#### Problem statement:
Copy out each line below containing "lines".

#### Supplied material:
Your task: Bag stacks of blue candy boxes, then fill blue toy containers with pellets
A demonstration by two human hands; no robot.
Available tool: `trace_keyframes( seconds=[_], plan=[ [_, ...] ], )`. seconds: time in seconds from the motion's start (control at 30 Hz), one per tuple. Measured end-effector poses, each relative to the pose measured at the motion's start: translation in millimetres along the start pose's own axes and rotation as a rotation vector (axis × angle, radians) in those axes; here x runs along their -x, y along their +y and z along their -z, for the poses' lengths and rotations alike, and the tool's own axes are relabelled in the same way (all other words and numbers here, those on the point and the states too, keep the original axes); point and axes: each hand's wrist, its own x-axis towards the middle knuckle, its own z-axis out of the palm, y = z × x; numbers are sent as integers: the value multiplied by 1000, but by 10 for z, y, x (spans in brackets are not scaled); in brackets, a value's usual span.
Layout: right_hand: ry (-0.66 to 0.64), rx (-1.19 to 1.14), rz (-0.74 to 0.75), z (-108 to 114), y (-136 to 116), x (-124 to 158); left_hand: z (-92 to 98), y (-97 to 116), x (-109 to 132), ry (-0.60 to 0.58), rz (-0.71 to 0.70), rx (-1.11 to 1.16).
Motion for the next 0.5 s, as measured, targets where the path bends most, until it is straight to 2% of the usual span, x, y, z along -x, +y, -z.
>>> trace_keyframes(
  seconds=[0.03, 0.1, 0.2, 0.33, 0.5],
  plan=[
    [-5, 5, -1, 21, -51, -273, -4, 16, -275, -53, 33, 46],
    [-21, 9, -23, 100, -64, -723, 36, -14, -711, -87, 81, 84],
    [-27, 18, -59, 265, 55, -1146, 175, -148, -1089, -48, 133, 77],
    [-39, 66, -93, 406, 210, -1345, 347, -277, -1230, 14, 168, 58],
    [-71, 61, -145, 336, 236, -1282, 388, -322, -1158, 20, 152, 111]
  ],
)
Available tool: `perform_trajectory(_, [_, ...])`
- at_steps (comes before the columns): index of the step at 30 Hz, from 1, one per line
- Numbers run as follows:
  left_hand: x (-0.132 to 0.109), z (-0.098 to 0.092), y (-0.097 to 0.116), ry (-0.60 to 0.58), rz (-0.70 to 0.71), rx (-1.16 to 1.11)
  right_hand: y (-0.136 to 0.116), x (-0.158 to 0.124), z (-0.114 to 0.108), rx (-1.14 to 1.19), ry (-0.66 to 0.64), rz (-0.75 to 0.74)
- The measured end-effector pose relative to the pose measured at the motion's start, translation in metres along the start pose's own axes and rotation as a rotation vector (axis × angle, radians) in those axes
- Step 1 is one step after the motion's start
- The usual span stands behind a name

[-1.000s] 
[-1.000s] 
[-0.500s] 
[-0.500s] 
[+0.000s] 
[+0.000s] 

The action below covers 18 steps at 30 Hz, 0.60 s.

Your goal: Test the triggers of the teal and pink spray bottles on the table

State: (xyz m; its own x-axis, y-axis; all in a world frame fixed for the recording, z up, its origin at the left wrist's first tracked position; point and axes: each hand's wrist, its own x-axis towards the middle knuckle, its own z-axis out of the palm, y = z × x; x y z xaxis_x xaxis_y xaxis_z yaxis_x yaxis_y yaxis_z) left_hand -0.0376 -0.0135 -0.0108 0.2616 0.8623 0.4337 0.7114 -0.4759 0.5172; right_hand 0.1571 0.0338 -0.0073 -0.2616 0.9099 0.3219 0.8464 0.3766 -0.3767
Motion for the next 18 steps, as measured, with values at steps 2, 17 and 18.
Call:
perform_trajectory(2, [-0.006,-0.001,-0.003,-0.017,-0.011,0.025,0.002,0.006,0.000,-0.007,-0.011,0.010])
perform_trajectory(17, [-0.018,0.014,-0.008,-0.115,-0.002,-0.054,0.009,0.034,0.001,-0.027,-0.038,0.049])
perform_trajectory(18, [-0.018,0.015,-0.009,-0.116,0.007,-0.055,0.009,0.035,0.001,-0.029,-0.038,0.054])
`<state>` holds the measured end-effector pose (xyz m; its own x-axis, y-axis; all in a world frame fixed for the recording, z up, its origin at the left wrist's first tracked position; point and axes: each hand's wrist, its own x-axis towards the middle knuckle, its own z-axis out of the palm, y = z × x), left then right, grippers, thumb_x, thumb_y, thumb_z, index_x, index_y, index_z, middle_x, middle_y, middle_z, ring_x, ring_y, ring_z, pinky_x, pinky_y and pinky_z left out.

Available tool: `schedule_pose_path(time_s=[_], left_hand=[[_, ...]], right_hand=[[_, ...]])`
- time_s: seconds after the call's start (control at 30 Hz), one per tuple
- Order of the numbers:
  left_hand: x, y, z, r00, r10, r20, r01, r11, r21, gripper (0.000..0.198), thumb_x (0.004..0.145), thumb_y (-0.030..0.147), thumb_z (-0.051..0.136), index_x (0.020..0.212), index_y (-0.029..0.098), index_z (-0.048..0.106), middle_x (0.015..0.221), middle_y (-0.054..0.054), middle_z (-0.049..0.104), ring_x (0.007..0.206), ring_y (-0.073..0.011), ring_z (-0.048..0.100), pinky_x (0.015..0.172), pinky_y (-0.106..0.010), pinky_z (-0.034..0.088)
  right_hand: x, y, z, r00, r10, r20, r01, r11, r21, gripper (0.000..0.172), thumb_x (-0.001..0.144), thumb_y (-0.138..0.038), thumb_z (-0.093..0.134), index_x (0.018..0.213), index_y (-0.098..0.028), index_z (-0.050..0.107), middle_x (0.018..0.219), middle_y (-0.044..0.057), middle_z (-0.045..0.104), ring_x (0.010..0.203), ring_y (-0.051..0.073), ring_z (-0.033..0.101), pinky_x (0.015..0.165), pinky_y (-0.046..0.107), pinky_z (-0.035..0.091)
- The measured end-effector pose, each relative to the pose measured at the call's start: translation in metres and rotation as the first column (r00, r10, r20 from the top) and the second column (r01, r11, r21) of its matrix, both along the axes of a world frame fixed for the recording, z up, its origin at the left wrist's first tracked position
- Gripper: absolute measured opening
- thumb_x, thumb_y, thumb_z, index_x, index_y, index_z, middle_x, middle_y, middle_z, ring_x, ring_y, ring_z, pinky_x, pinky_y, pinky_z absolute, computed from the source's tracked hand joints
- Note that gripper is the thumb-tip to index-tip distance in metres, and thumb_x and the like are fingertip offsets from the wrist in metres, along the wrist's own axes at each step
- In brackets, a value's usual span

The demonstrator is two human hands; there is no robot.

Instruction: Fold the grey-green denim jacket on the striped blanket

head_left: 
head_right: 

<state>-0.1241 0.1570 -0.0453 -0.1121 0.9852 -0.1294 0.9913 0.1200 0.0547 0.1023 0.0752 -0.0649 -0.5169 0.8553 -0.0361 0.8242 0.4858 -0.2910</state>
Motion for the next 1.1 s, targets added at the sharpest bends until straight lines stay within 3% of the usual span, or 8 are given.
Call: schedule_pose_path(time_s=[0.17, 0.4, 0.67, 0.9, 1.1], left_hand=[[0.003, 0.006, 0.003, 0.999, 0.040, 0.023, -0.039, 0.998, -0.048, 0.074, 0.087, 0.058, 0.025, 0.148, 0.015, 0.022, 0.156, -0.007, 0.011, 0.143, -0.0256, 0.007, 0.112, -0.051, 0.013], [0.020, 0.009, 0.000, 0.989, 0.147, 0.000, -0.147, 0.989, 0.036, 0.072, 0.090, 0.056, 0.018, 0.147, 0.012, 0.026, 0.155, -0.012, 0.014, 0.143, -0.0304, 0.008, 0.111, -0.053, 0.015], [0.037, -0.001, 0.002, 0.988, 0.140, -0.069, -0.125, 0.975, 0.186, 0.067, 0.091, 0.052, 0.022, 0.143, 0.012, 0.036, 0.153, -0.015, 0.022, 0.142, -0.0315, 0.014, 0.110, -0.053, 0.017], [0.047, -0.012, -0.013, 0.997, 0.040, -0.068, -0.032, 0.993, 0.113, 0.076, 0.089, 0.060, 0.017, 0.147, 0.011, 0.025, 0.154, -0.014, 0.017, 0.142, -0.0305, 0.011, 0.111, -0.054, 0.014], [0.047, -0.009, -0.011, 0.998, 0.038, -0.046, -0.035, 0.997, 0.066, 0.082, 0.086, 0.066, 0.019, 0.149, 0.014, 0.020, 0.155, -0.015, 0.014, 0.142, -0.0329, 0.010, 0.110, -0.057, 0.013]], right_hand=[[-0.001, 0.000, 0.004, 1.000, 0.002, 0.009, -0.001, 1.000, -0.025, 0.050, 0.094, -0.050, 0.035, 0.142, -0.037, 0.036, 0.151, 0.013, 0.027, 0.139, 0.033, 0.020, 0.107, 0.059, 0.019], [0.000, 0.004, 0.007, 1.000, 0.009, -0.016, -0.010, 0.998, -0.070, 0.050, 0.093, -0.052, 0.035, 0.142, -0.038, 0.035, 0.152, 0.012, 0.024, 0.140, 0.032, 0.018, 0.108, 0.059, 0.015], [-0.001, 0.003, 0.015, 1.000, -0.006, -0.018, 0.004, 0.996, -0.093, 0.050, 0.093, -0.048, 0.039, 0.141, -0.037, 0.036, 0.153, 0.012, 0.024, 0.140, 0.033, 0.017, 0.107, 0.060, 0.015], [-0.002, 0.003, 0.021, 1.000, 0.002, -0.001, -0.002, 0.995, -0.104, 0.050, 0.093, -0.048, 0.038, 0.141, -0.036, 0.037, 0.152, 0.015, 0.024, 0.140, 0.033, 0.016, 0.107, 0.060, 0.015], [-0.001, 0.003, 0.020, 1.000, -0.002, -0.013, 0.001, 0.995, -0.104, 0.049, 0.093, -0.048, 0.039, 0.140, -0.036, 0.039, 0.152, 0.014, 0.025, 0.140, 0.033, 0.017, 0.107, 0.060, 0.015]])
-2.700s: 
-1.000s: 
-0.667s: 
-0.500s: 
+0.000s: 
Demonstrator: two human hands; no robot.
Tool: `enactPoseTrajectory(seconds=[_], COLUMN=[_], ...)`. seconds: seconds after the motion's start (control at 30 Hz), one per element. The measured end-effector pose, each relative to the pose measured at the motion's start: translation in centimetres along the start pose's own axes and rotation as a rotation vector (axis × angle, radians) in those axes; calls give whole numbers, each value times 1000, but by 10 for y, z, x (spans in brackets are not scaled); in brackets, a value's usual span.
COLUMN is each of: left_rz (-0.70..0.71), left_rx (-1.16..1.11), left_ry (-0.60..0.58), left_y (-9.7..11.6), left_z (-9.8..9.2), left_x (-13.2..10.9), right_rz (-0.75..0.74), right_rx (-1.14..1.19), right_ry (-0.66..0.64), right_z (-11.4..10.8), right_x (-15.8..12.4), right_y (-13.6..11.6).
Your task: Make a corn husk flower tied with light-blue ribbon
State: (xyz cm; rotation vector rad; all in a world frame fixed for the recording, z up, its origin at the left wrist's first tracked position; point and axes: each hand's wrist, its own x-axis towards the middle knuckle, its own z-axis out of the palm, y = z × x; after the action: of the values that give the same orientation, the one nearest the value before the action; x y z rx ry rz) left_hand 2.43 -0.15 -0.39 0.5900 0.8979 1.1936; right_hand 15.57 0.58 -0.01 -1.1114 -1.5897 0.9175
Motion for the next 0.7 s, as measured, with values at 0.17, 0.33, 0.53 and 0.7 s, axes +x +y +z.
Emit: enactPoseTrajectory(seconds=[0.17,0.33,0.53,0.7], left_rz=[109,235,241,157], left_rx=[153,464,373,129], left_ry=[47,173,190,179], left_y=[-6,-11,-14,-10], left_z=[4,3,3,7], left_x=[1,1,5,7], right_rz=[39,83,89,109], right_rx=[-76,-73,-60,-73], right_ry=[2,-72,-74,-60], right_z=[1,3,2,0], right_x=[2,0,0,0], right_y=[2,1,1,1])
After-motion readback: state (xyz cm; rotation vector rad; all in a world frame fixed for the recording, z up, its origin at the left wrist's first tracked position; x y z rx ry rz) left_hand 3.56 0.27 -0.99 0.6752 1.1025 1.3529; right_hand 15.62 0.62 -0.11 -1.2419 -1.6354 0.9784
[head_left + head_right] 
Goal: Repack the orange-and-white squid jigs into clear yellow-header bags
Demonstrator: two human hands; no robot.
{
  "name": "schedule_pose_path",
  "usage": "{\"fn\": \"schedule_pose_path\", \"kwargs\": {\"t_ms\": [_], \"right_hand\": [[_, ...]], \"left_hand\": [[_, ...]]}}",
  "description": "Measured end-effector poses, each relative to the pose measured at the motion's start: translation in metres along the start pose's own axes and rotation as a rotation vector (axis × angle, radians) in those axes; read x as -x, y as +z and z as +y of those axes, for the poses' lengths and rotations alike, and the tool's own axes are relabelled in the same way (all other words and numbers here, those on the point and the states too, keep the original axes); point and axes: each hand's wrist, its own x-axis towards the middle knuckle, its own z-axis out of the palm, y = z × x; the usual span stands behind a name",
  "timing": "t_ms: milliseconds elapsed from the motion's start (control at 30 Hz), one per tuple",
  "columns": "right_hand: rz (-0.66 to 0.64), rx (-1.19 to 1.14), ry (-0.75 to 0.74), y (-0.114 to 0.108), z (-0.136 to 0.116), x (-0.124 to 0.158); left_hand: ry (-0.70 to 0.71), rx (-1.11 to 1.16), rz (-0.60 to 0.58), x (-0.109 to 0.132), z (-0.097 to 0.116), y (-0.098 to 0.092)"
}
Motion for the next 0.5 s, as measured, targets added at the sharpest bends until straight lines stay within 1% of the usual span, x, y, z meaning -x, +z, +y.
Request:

#### Task solution:
Motion for the next 1.1 s, targets added at the sharpest bends until straight lines stay within 3% of the usual span, or 8 are given.
Motion for the next 0.5 s, as measured, targets added at the sharpest bends until straight lines stay within 1% of the usual span, x, y, z meaning -x, +z, +y.

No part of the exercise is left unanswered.